Isobel picked up some shoes from the sale table outside a store. Turning them over, she frowned at the size. “They’re too small. They might fit you, though.”
The shoes were high heels, the upper part made of dozens of narrow silver straps. “It’s not really my look.” She didn’t take the shoes: she hated Isobel to see how much her hands trembled. “I haven’t worn heels since—in a long time.” Manic, her skirts got shorter, makeup brighter, heels higher. But she knew that only from photographs and fleeting memories of feeling charming and irresistible, filled with wit and power. She’d felt more in touch, saner, than at any other time in her life.
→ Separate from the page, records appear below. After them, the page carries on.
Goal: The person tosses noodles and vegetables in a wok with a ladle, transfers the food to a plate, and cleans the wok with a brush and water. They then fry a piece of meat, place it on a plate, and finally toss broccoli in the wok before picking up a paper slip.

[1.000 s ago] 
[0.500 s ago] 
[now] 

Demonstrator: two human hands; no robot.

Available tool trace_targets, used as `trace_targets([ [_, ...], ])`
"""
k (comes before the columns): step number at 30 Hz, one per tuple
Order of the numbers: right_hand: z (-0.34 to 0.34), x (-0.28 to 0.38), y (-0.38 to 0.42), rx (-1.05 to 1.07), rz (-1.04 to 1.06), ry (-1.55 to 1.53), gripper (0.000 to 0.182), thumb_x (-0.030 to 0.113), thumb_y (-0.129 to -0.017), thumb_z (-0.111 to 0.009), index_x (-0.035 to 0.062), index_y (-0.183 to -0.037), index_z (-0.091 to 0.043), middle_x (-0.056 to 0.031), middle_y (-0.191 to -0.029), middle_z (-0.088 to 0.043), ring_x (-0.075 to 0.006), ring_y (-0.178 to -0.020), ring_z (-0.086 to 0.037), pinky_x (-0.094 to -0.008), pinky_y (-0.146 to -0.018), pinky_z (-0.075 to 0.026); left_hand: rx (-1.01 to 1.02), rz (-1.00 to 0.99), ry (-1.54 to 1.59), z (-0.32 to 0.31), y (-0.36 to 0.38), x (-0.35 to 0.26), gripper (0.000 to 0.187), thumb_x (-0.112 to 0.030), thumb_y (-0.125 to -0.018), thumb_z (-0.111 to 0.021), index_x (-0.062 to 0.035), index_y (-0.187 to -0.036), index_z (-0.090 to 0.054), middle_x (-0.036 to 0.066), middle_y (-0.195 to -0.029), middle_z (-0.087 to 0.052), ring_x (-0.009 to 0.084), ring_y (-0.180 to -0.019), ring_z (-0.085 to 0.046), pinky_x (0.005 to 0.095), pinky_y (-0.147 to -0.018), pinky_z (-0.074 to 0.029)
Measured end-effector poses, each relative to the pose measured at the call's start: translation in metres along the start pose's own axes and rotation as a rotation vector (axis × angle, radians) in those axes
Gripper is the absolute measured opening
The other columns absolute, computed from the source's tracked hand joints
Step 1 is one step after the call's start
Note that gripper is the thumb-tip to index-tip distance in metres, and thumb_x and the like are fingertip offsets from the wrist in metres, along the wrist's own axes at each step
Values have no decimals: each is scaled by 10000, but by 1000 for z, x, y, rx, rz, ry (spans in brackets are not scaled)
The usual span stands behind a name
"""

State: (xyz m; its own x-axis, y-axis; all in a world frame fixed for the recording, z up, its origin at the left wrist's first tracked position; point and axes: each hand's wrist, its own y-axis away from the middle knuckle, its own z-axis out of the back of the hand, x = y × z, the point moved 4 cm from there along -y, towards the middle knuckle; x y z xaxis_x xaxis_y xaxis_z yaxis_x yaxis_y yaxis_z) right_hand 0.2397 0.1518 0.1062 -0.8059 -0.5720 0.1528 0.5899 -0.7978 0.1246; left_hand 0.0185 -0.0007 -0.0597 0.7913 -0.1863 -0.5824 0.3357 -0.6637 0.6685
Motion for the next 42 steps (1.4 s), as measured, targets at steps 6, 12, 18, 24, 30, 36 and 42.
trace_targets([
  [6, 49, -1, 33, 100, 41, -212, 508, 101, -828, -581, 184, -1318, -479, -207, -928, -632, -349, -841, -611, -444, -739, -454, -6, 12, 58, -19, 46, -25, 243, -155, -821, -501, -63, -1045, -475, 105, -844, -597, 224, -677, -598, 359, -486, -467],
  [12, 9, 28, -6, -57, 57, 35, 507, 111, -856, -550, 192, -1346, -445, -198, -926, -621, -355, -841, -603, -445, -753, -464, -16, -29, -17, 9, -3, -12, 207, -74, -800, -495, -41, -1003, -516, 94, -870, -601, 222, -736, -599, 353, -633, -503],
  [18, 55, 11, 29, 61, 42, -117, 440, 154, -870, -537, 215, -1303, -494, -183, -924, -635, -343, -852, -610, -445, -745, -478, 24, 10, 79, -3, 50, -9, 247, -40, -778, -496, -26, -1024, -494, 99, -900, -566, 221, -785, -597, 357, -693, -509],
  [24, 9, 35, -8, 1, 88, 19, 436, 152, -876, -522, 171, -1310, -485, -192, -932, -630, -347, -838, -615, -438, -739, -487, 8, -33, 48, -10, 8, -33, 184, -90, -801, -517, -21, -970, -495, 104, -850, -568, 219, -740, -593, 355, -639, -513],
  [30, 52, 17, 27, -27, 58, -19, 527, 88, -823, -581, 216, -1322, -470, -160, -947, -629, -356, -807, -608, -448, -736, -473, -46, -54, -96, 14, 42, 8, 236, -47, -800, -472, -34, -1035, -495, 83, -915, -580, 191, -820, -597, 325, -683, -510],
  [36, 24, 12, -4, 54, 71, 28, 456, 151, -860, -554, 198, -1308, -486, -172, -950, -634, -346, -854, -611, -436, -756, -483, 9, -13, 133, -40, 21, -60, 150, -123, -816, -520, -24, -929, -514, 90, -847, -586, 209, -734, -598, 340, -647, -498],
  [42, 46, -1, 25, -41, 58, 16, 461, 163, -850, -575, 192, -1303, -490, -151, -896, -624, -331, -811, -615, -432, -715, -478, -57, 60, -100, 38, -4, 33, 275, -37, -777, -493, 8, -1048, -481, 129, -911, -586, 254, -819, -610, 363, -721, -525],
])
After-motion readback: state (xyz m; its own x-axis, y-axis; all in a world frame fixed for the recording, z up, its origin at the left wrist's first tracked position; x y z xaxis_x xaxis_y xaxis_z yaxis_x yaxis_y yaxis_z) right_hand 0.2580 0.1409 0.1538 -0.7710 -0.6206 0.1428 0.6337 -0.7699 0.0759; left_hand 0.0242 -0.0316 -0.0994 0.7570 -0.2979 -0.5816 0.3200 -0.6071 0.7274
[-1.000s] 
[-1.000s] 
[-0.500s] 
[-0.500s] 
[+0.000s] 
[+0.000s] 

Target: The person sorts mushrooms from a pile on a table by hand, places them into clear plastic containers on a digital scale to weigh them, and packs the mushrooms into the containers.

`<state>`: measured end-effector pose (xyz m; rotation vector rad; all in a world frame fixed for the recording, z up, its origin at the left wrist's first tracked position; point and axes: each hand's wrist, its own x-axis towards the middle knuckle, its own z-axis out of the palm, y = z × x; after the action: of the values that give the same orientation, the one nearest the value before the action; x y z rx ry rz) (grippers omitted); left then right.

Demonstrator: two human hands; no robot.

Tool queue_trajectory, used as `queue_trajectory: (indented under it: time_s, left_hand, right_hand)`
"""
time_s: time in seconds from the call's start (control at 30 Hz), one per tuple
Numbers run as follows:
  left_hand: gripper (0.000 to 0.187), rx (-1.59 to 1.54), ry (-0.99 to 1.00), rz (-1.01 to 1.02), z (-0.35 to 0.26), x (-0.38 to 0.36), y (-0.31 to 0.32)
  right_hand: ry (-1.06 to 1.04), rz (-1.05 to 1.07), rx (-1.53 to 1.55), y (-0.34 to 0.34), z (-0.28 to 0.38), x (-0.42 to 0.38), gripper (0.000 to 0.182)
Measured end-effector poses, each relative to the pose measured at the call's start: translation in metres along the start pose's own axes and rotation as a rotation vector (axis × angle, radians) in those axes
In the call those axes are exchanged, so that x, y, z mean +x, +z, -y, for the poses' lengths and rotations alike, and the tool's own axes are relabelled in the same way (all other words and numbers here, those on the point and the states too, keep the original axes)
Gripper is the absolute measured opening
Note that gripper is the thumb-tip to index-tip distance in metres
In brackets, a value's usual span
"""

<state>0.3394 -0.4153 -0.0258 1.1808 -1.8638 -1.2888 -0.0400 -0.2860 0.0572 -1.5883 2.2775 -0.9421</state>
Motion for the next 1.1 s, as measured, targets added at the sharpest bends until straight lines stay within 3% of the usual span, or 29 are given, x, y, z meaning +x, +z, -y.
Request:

“They’d look cool with jeans. No offense, but your clothes don’t do as much for you as they could.”
Isobel was always saying no offense right before she was rude. Angie could never get away with wearing those shoes. You had to be, like Isobel, so cool you didn’t think about coolness. You had to be someone resolutely sure of your own sanity to risk looking bizarre.
They bought ice cream and wandered down to the water, dark green and smelling of brine. Trash rocked listlessly against the docks’ pilings. Isobel still wore the pink sari. People turned to look at her; she was six feet tall, only a few inches more than Angie, but her carriage made her seem even taller. Angie felt like Igor, rushing and scraping behind, saying Yes, master.